İncelemelerin belirttiği gibi, Barbie klişesini (aktör Margot Robbie’nin muhteşem Barbie kemerli ayağı!) hem eğlendiriyor hem de öne çıkarıyor, ardından onu ve kaçak yolcu Ken’i Barbie Ülkesinden gerçek hayattaki Los Angeles’a, Barbie’nin şoke olduğu bir yolculuğa gönderiyor. cinsiyetçiliğin her yerde var olduğunu öğrenmek, onu yaratan dev oyuncak şirketi Mattel’in yönetim kurulu odasında. (Mattel, tabii ki gerçek hayatta da bu filmden para kazanmayı hak ediyor.)
Gerwig’in (ortağı, yazar/yönetmen Noah Baumbach ile birlikte yazan) bir oturuşta coşkulu ve göz yaşartıcı bir film yaratma ve yönetme dehasıydı. Her kuşaktan kadın, payetli eteklerden pamuklu tişörtlere kadar pembe giyinmiş sürüler halinde buraya akın etti. Bazı erkekler de gidiyor. Bir NBC News öyküsüne göre, “Sosyal medyada birçok kadın, erkek arkadaşlarının filmin feminist mesajını anlayıp anlamadığını veya en azından buna açık olup olmadığını ölçmek için filmi bir turnusol testi olarak kullanmaya teşvik ediyor.”
Kaliforniya’daki Little Hoover Komisyonu başkanı Pedro Nava, eyaletin yaşlanan nüfusuna bakma konusundaki zorluklarını tartışmak için bir toplantıda “Barbie”den bile bahsetti. Filmi izlediği ortaya çıktı ve Barbie’nin – gerçek Los Angeles’ta – bir bankta 91 yaşındaki beyaz saçlı bir kadının yanına oturup ona “Çok güzelsin” dediği ana çarpıldığı ortaya çıktı.
Gişe pandemi sonrası toparlanmaya başlıyor – “Barbie” bu yıl şimdiye kadar yalnızca dünya çapında 1,35 milyar dolardan fazla hasılat yapan “The Super Mario Bros. Movie” tarafından geride bırakıldı – ancak bu, Hollywood’da hala korkunç bir dönem.
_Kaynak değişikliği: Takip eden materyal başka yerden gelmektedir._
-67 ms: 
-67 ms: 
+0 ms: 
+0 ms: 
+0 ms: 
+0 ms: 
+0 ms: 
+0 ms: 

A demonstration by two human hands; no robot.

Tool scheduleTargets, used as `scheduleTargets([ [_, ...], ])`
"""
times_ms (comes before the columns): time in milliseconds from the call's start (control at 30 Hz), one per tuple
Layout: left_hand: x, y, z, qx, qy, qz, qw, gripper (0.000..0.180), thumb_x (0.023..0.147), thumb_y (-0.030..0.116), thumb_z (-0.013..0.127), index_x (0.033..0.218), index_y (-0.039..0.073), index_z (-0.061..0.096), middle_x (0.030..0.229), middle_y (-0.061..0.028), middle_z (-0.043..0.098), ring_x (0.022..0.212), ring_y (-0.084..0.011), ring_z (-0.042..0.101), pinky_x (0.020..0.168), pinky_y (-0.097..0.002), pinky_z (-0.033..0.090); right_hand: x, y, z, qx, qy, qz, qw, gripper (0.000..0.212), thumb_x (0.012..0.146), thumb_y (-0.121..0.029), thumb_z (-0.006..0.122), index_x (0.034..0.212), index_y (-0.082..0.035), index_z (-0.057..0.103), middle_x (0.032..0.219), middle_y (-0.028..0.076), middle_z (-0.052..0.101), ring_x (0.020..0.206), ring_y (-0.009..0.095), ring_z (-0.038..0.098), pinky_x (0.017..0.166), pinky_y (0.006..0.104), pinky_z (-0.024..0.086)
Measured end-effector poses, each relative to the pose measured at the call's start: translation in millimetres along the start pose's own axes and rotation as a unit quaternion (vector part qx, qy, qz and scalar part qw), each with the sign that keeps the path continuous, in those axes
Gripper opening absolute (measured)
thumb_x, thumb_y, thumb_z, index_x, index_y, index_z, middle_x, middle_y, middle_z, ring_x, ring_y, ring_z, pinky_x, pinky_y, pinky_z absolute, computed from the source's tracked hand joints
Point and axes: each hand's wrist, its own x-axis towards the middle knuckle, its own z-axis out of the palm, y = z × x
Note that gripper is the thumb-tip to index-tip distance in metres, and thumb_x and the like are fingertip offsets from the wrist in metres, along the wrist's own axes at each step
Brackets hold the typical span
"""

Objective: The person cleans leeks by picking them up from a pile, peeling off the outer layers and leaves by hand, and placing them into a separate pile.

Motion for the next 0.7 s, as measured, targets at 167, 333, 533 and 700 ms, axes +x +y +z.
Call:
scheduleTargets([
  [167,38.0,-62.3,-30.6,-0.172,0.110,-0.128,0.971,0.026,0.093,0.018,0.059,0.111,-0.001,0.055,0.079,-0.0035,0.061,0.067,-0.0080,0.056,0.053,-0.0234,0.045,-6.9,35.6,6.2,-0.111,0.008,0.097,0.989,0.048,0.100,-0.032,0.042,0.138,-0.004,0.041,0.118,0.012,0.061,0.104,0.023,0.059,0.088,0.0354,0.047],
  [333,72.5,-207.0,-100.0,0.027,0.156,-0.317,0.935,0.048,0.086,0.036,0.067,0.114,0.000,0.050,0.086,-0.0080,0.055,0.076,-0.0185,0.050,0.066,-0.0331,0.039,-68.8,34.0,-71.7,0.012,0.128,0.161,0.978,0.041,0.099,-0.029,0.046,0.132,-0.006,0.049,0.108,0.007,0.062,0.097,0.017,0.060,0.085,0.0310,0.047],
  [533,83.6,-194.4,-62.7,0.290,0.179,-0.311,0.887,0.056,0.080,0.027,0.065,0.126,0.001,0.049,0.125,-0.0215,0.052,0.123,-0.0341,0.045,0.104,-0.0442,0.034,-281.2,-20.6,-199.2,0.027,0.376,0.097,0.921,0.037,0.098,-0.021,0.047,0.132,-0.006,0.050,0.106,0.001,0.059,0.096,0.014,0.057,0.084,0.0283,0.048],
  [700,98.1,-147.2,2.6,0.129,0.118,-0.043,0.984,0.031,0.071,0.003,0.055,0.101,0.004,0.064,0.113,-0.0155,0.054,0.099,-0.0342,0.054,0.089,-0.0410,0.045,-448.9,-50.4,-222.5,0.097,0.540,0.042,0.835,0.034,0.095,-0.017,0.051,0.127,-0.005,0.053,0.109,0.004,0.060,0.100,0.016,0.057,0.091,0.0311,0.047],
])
Yazarlar ve oyuncular, stüdyolara ve yayıncılara karşı grevdeler ve şikayetleri arasında stüdyoların tonlarca para kazanması ancak bunu adil bir şekilde paylaşmaması da yer alıyor.
Kamera önü ve arkasındaki kadınlar için işler düzeldi, ancak eşitliğe ulaşmak için daha gidilecek çok yol var. Filmlerin başındaki kadın sayısı bir salyangoz hızıyla artıyor. Kadınlar, 2021’e göre %1 artışla 2022’de en çok hasılat yapan 250 yerli filmde yönetmenlerin yalnızca %18’ini oluşturuyor.
2022’nin en iyi 100 filminde yer alan yönetmenlerin yalnızca %11’i kadındı ve bu oran, Televizyon ve Film Kadınlarını Araştırma Merkezi’nin yönetici direktörü Martha Lauzen’in 2022 Selüloit Tavan raporuna göre 2021’e göre bir puan daha düşüktü. San Diego Eyalet Üniversitesi’nde Televizyon, Tiyatro ve Film Okulu’nda
Bu arada, Hollywood’daki dört üst düzey çeşitlilik yöneticisi – tümü Siyah kadınlar – Haziran sonunda ya istifa etti ya da işlerinden atıldı.
Gerwig zaten başarılı olmasına rağmen, kendisine en iyi yönetmen Oscar’ına aday gösterilen “Little Women” ve “Lady Bird” filmlerini yönetmiş olmasına rağmen, bu dönüm noktası onu Hollywood hiyerarşisinde en üst sıraya yerleştiriyor. – yeteneğine bir övgü ve stüdyolara, yetenek çeşitliliğinin sadece tanıtım için değil, aynı zamanda sonuç olarak da iyi olduğu konusunda bir uyandırma çağrısı.